Selon l’expert du patrimoine culturel de l’UNESCO Giovanni Fontana Antonelli, Battir est spécial en raison du degré d’intégrité du paysage en terrasses et la continuité de l’utilisation de la terre.

« Une autre chose à Battir est l’association des terrasses à des sources d’eau, où vous avez les deux choses combinées dans une merveilleuse symbiose. L’eau est prélevée pour l’irrigation des terrasses et la culture, non seulement les oliviers et les amandiers, mais aussi des fruits et des légumes. Cela a existé au moins 3.000 ans « , a déclaré à Al-Antonelli Contrôleur au bureau de l’UNESCO à  Ramallah.

« Détruire ce paysage est à mon avis un crime contre l’humanité. Le travail des hommes et des femmes qui ont construit ce paysage depuis des millénaires après des millénaires doit tout simplement être protégés « .
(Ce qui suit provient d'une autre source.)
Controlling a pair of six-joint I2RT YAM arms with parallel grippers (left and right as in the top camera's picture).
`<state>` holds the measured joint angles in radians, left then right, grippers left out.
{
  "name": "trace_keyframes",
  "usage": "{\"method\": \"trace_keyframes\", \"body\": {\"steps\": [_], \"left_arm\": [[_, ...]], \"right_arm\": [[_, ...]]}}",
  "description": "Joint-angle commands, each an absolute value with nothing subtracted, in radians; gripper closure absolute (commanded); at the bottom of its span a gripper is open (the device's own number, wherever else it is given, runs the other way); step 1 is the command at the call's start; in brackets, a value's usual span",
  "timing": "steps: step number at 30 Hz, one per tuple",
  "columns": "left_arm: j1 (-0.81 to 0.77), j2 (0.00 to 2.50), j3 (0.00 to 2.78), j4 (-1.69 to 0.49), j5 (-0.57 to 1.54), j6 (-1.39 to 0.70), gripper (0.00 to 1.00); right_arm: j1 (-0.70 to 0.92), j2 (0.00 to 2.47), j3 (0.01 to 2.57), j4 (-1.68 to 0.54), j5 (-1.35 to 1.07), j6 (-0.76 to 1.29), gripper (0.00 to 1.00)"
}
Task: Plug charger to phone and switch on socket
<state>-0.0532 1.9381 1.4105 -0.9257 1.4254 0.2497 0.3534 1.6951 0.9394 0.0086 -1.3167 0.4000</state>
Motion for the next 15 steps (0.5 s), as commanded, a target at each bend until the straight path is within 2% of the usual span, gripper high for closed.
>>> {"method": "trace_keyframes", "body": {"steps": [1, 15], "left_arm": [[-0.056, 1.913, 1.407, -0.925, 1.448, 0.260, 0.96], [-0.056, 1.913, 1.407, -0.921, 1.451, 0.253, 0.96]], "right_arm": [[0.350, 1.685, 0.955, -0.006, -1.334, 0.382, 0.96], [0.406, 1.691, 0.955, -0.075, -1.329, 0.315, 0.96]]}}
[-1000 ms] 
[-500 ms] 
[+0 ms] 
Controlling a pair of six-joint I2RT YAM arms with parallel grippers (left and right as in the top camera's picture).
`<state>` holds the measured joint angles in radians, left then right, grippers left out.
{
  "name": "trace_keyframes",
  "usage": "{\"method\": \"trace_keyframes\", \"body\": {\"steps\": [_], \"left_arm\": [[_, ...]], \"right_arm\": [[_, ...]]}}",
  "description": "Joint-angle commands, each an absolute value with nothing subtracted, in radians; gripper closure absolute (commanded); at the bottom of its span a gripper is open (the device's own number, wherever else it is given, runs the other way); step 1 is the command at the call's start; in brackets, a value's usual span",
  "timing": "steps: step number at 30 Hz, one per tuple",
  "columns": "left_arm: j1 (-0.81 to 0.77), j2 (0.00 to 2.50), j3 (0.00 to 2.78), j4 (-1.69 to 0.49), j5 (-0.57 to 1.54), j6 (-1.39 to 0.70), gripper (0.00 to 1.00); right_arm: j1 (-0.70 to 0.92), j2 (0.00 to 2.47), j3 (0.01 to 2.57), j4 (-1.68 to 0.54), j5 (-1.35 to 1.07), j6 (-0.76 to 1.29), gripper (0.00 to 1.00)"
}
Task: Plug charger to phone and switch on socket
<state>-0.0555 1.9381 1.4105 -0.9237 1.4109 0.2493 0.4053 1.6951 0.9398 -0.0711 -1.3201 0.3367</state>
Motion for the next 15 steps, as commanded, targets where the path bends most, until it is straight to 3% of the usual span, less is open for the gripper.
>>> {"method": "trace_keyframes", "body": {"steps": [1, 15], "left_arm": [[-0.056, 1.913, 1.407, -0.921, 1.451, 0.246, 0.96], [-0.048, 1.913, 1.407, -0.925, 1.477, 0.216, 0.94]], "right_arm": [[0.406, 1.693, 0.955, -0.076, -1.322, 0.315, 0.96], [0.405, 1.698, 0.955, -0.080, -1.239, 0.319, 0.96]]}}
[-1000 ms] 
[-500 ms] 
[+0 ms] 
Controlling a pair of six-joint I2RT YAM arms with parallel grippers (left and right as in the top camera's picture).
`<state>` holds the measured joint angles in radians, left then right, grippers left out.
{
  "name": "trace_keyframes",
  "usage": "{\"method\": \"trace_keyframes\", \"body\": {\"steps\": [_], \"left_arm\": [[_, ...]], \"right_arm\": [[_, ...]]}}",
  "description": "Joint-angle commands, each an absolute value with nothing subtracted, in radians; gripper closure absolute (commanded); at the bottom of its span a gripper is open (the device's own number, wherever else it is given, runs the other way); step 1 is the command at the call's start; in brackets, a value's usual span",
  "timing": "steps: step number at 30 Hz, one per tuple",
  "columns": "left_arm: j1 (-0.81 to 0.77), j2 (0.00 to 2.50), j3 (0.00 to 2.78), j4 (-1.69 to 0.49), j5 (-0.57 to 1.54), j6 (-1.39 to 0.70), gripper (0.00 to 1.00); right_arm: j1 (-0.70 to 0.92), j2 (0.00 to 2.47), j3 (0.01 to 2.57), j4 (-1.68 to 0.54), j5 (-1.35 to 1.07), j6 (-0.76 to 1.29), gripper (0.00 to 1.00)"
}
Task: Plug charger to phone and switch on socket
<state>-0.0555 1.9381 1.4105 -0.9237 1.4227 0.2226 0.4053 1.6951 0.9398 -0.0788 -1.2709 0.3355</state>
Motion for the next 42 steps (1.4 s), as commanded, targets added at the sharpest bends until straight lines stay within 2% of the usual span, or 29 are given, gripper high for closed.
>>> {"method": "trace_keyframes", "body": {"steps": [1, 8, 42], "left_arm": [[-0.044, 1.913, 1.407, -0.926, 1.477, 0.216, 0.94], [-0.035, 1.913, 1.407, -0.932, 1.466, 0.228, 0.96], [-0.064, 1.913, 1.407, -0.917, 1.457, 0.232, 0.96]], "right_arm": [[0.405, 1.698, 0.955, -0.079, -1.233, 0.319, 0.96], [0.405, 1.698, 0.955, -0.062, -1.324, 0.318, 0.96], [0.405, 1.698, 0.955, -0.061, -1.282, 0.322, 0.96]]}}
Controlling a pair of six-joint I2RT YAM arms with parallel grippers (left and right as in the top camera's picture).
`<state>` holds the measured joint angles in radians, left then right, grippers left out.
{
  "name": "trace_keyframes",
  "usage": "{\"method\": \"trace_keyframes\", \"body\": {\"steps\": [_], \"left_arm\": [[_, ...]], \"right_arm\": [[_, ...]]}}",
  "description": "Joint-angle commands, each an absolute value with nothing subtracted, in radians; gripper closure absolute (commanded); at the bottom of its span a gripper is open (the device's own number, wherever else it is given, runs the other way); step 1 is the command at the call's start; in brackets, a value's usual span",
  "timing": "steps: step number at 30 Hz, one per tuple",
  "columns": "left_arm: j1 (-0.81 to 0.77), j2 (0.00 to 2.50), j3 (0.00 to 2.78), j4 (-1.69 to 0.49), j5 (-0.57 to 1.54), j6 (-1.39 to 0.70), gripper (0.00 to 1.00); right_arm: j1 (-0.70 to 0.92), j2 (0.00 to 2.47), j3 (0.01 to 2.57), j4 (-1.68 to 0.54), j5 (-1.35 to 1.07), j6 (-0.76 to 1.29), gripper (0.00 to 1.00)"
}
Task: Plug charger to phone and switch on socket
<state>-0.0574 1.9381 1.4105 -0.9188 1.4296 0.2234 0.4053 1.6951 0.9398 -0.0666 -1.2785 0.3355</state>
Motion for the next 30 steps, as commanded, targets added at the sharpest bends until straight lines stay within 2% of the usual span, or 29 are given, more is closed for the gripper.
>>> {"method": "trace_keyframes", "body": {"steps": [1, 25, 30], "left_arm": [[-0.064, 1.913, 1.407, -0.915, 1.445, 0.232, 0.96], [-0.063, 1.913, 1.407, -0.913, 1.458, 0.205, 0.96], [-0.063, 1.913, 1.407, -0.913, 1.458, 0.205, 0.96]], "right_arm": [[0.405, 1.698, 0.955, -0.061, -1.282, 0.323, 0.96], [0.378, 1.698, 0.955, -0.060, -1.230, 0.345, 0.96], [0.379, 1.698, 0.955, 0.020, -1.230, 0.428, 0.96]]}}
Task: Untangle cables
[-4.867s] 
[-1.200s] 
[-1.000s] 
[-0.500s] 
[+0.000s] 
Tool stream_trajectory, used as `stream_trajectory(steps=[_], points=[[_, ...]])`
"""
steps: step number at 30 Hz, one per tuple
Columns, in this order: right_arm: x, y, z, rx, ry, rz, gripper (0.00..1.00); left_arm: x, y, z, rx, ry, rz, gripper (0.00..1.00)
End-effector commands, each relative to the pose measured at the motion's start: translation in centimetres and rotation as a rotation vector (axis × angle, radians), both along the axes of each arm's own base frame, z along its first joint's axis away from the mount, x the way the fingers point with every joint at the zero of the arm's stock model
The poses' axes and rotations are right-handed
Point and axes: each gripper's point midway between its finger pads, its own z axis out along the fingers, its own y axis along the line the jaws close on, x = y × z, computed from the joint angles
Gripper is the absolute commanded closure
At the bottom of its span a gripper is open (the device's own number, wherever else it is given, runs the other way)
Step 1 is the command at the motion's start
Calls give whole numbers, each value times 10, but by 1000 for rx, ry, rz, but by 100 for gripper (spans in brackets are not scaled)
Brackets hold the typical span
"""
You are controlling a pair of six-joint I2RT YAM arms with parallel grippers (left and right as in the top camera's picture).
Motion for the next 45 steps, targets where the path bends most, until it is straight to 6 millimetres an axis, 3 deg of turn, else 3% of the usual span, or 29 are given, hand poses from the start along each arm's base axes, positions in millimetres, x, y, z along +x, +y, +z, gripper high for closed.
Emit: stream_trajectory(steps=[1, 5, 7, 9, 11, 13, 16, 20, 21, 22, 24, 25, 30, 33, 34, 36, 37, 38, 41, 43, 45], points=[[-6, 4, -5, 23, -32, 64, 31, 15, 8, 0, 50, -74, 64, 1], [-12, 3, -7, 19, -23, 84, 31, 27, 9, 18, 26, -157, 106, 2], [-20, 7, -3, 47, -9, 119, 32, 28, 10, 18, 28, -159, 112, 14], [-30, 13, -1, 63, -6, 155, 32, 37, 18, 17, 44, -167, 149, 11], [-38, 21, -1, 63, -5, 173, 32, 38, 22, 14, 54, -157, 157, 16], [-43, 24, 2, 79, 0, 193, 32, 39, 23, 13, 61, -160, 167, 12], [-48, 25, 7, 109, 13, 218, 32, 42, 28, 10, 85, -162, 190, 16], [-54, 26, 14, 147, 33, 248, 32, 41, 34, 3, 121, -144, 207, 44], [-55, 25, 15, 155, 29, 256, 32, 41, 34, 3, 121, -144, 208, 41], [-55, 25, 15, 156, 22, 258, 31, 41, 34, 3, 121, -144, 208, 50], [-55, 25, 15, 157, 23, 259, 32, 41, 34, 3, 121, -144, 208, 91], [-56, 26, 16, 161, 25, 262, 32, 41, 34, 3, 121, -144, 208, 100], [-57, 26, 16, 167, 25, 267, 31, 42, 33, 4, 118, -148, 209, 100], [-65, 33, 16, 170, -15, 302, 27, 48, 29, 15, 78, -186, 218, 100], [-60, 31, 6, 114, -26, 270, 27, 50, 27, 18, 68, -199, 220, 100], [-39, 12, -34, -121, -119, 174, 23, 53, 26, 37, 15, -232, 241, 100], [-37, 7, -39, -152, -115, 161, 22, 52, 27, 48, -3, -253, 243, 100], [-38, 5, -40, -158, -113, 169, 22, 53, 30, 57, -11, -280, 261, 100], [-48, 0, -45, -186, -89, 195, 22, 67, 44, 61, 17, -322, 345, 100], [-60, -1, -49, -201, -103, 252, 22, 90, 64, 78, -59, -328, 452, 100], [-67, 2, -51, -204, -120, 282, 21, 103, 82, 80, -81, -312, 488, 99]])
L’UNESCO comme argument de résistance

« Il ne s’agit pas d’une couverture que vous mettez sur votre pays, c’est un honneur», a déclaré Antonelli: «L’UNESCO a pour mandat de préserver le patrimoine culturel dans le monde entier. Ce n’est pas son action pour faire valoir un programme politique. Mais dans certaines régions – et cela, malheureusement, est l’un d’entre eux – les facteurs politiques sont fortement influencer notre travail ». Mais à Battir, Muamer voit encore la reconnaissance éventuelle de l’UNESCO en tant que méthode de résistance pacifique.